- _Assignment_:
If a line in the data has the string "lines", please show it.

[Items from a data source]

******

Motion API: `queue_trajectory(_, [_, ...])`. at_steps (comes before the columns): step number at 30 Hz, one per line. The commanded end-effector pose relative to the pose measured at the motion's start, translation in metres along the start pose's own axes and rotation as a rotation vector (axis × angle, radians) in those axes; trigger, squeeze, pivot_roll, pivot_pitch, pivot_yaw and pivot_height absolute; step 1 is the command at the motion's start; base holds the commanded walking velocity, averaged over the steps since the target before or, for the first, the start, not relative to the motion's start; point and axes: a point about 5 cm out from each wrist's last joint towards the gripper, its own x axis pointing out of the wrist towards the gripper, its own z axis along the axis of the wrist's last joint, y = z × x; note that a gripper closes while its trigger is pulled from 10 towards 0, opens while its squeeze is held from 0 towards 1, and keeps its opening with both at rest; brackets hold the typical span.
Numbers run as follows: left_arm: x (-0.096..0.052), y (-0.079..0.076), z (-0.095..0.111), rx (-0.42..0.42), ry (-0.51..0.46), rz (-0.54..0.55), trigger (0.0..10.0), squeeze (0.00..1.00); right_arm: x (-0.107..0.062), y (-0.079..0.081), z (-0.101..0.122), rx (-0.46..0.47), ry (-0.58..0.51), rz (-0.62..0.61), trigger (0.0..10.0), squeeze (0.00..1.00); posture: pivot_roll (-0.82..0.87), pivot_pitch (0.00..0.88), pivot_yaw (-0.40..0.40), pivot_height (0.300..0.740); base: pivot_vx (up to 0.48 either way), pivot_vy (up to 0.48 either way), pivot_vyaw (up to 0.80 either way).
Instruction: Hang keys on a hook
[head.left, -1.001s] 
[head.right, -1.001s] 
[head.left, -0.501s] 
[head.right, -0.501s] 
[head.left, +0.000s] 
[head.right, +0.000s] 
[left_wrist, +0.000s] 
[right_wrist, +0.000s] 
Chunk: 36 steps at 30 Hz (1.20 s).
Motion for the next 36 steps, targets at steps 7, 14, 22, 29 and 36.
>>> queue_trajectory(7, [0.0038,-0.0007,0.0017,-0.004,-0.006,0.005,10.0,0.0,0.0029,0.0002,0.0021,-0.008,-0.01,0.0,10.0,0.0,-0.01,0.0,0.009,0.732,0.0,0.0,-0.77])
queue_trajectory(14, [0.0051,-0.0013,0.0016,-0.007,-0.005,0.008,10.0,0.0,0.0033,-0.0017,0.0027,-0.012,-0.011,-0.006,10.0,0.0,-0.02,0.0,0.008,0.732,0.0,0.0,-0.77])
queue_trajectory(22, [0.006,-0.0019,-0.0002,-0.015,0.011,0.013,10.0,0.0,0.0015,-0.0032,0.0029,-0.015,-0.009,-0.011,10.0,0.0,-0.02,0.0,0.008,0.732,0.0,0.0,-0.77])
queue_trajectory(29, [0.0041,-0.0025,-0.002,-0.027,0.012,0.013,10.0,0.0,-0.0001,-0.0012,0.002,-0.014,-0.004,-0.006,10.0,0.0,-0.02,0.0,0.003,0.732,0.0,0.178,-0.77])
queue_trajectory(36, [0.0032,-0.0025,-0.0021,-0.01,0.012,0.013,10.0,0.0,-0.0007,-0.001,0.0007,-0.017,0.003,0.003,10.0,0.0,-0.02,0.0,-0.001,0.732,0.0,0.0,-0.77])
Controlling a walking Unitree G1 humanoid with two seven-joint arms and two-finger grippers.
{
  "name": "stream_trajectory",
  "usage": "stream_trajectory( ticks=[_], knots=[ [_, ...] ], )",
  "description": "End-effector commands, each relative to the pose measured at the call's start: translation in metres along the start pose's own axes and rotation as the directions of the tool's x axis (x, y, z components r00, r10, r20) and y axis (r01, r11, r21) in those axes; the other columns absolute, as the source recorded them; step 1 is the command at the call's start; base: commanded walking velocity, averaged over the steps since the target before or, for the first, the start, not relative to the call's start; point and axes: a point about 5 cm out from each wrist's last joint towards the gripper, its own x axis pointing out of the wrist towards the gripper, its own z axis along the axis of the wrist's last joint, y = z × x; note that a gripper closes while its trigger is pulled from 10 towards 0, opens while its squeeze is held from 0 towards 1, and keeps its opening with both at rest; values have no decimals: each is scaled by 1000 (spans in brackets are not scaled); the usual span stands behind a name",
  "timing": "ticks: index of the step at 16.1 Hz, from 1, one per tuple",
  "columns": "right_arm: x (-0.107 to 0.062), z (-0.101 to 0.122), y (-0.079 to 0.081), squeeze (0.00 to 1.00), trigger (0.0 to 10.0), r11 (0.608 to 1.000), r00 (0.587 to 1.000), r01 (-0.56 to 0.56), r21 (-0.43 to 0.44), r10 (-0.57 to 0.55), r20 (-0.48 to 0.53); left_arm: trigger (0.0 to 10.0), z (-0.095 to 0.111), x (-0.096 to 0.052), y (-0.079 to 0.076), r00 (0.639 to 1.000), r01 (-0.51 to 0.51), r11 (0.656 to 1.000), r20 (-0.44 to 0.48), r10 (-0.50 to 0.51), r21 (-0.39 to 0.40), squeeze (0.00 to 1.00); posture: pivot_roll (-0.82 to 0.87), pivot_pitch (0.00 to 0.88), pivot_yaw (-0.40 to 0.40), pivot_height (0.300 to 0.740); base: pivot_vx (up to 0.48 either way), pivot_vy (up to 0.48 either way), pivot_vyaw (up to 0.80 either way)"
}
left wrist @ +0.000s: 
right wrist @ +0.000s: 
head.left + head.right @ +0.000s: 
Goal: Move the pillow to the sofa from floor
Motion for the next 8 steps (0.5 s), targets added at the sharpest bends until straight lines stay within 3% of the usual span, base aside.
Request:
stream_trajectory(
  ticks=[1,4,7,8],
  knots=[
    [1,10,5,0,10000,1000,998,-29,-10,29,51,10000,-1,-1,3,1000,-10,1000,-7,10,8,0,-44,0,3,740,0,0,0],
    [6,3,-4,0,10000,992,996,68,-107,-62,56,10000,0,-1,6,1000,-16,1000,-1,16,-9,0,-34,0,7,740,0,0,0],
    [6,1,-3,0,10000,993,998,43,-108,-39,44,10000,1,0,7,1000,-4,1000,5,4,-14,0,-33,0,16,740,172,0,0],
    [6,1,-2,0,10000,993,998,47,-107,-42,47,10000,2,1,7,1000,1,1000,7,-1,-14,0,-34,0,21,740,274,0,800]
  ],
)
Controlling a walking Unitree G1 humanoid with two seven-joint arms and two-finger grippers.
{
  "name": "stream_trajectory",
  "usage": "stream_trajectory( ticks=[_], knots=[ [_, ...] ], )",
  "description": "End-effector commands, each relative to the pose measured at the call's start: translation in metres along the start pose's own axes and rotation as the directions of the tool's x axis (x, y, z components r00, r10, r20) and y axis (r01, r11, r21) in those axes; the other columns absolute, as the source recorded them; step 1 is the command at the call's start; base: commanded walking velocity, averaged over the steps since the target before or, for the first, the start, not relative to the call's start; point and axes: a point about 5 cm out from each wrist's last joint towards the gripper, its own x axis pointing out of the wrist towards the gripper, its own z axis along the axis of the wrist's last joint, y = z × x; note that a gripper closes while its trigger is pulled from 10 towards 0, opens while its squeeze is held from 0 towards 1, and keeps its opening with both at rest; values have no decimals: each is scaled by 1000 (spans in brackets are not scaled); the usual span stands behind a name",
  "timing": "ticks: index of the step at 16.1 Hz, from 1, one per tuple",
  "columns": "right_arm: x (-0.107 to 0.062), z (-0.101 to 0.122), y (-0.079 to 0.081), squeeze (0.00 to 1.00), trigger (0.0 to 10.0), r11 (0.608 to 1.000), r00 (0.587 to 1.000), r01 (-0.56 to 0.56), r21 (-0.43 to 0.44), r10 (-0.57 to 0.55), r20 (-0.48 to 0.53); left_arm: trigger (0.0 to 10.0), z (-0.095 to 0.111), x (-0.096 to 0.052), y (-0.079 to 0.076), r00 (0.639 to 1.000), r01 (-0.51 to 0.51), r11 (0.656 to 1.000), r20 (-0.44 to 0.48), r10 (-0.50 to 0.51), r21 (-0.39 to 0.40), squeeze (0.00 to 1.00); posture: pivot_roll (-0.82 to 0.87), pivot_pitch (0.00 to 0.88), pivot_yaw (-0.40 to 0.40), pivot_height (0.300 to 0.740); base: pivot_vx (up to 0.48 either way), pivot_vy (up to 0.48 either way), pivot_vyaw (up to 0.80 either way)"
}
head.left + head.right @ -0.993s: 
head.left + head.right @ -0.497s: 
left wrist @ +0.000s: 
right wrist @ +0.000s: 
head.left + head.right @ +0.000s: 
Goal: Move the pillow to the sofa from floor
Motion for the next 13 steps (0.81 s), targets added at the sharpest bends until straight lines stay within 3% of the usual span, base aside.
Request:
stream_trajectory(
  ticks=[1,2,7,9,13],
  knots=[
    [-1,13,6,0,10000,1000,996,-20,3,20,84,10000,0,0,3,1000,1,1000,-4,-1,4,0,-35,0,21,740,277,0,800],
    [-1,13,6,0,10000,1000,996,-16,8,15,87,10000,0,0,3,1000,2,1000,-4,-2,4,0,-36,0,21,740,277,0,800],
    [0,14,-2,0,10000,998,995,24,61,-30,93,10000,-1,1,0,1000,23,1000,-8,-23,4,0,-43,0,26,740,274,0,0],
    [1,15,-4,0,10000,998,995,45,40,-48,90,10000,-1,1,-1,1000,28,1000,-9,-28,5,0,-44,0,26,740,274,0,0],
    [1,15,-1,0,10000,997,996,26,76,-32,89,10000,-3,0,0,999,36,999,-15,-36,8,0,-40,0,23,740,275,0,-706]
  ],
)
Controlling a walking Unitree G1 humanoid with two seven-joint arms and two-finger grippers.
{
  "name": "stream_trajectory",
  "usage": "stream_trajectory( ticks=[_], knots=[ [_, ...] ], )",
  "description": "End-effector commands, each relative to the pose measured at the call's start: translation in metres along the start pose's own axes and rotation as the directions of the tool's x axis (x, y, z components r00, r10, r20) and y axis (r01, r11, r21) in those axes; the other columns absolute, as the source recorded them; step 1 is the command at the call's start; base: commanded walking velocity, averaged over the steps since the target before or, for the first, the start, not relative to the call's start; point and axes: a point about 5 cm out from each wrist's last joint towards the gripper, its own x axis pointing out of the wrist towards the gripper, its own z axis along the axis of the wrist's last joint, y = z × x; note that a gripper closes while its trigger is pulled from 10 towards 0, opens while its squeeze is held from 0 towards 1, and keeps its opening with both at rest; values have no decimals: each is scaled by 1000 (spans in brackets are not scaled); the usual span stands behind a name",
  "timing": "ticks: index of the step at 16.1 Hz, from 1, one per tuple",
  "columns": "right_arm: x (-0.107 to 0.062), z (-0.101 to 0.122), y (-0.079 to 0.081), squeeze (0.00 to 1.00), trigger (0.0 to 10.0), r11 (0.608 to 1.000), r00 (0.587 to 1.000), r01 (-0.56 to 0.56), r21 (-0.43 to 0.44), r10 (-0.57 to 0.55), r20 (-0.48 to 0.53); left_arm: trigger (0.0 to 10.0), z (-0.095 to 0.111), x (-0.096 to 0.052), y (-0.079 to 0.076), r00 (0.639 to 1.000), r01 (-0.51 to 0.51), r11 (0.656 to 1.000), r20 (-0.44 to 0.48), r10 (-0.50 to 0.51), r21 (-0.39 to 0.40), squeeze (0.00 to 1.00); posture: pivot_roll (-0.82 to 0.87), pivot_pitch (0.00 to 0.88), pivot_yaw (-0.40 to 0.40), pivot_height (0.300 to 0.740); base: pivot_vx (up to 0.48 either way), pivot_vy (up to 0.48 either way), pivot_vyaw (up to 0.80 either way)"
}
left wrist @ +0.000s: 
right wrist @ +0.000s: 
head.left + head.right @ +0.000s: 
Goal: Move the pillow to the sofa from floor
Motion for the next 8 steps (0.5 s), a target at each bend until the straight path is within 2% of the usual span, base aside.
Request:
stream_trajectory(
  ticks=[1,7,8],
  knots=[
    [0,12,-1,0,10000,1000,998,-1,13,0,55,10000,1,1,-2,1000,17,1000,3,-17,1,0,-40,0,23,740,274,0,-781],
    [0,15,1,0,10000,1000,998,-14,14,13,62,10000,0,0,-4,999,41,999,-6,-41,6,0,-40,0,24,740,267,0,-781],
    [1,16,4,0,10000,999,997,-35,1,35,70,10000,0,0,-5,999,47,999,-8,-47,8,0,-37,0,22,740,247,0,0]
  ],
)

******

- _Answer space_:
Motion for the next 8 steps (0.5 s), targets added at the sharpest bends until straight lines stay within 3% of the usual span, base aside.
Motion for the next 13 steps (0.81 s), targets added at the sharpest bends until straight lines stay within 3% of the usual span, base aside.

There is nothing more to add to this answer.